2016 February 23    Tech   Metal & Shop

Introduction


Making stuff out of metal is fun, and it's also useful.

Blacksmithing requires special equipment and skills.  However, it's much easier to make smaller items than to hammer out wrought-iron fences and that sort of thing.

It's also cheaper.

Making small, utilitarian stuff out of iron is a great way to learn the basic skills.  Then, later, you can always graduate to full-scale smithing. 

In this article we'll look at getting started. 






A Quick Note

Articles like this one are possible only with the support of readers like you, when you use the links on here to purchase your gear. 

The small commissions from sales are what allow me to keep this site going.   Your help is much appreciated.



In This Article

Safety

Gearing Up:  Cheap Anvils

Gearing Up:  Real Anvils

Gearing Up:  Hammer

Gearing Up:  Heat Source

Choosing The Goal

Hammering It Out

Conclusion




Safety

You'll need good coordination.  You should also be able to identify and address the various hazards. 

At the very least, I would get a halfway decent welder's apron, unless you already have a big, heavy coat that's not made of synthetic fabric. 

A face shield is always a good idea.  At the very minimum you should wear something like these.  Better yet, wear both. 

I would keep a five-gallon bucket of clean, cold water nearby, too.  It should be within easy reach, but not where you'll trip over it.  And if you don't know what that's for (hint: it's not for drinking or quenching your work), then I would not suggest pounding on orange-hot metal.  Pick some other pastime, like tiddley-winks. 

Finally, the gloves.  Some smiths do not recommend gloves, while others do;  I find gloves helpful.  In some of my articles you may see El Cheapo $3 gloves being used, but if you want comfort and durability, I would get a pair of these.  (Do not wear gloves when using a drill press or bench grinder.)




Gearing Up:  Cheap Anvils


Every real blacksmith knows not to use a cast iron anvil, right?  Grey cast iron has very low strength against impact.  It's actually brittle. 

That said, I know for a fact there are metalworkers who've made lots of stuff using a cast iron "Anvil-Shaped Object". 

Just realize this so-called anvil could break.  I don't think it will last long if you use it much. 

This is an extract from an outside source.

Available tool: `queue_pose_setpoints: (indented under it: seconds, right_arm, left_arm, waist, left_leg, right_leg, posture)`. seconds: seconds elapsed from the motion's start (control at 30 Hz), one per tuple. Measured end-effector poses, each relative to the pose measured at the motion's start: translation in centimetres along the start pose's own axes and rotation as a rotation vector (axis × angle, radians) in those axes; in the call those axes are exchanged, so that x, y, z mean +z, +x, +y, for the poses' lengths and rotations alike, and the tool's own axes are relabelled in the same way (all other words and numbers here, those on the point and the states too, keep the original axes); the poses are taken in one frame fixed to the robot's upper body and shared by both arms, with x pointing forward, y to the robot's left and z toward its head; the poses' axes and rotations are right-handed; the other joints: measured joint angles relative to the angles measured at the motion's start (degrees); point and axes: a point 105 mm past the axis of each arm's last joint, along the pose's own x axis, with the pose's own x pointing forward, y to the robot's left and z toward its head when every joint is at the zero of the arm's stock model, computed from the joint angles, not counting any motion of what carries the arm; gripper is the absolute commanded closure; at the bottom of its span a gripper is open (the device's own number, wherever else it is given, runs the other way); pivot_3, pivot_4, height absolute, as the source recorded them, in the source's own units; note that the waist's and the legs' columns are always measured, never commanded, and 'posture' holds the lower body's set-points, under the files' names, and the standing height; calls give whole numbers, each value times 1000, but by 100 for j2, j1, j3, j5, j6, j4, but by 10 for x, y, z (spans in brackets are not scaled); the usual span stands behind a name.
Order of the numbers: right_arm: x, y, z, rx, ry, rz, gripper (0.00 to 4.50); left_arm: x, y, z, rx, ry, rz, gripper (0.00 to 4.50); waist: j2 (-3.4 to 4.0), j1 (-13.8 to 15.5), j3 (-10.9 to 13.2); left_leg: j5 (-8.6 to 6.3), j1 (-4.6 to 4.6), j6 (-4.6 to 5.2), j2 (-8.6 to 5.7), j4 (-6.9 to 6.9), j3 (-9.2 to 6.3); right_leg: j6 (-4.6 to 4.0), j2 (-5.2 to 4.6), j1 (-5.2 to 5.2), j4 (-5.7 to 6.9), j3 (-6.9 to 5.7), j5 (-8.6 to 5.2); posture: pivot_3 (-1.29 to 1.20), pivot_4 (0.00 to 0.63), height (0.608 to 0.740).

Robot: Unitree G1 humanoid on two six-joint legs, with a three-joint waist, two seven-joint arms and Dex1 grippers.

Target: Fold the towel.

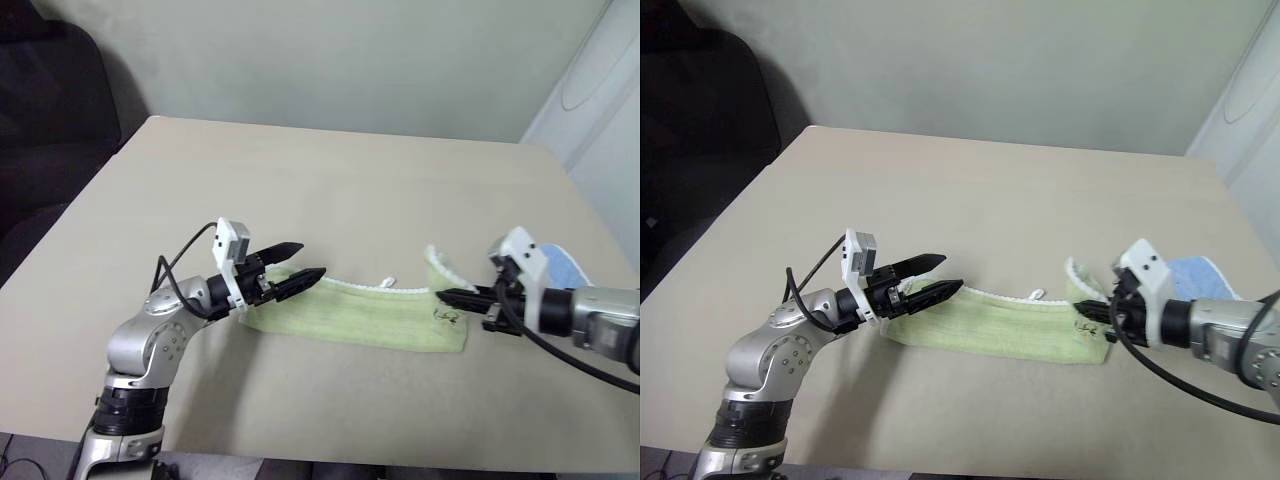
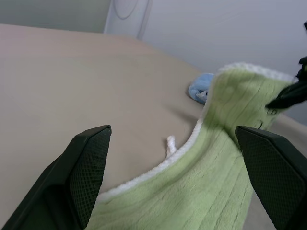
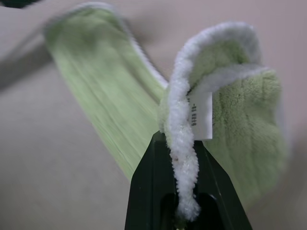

One good thing:  at least you can know they're less likely to break when forging smaller items.    The hammers required for that kind of work are lower-mass than the usual.

Cast iron "anvils" are infamous for having very poor rebound, but then again you're probably not going to tire yourself out swinging a tack hammer.

A better way, I think, is to use a scrap of I-beam or H-beam.  Again, real blacksmiths frown on these, but we have to consider the scale of what we're going to be working on.    I-beams are a lot more durable than cast iron, except that it's kind of jarring to hammer on stuff for any length of time with one of these as an "anvil". 

They work, though.  Keep the workpiece on the center line of the beam, not near the edges, and this "homemade anvil" will last practically forever. 

They work pretty great for making small stuff like nail sets and punches.  If for some reason you couldn't get another anvil type, you could probably even fit the I-beam with hardies, bending-posts, or whatever.  Or, a vise.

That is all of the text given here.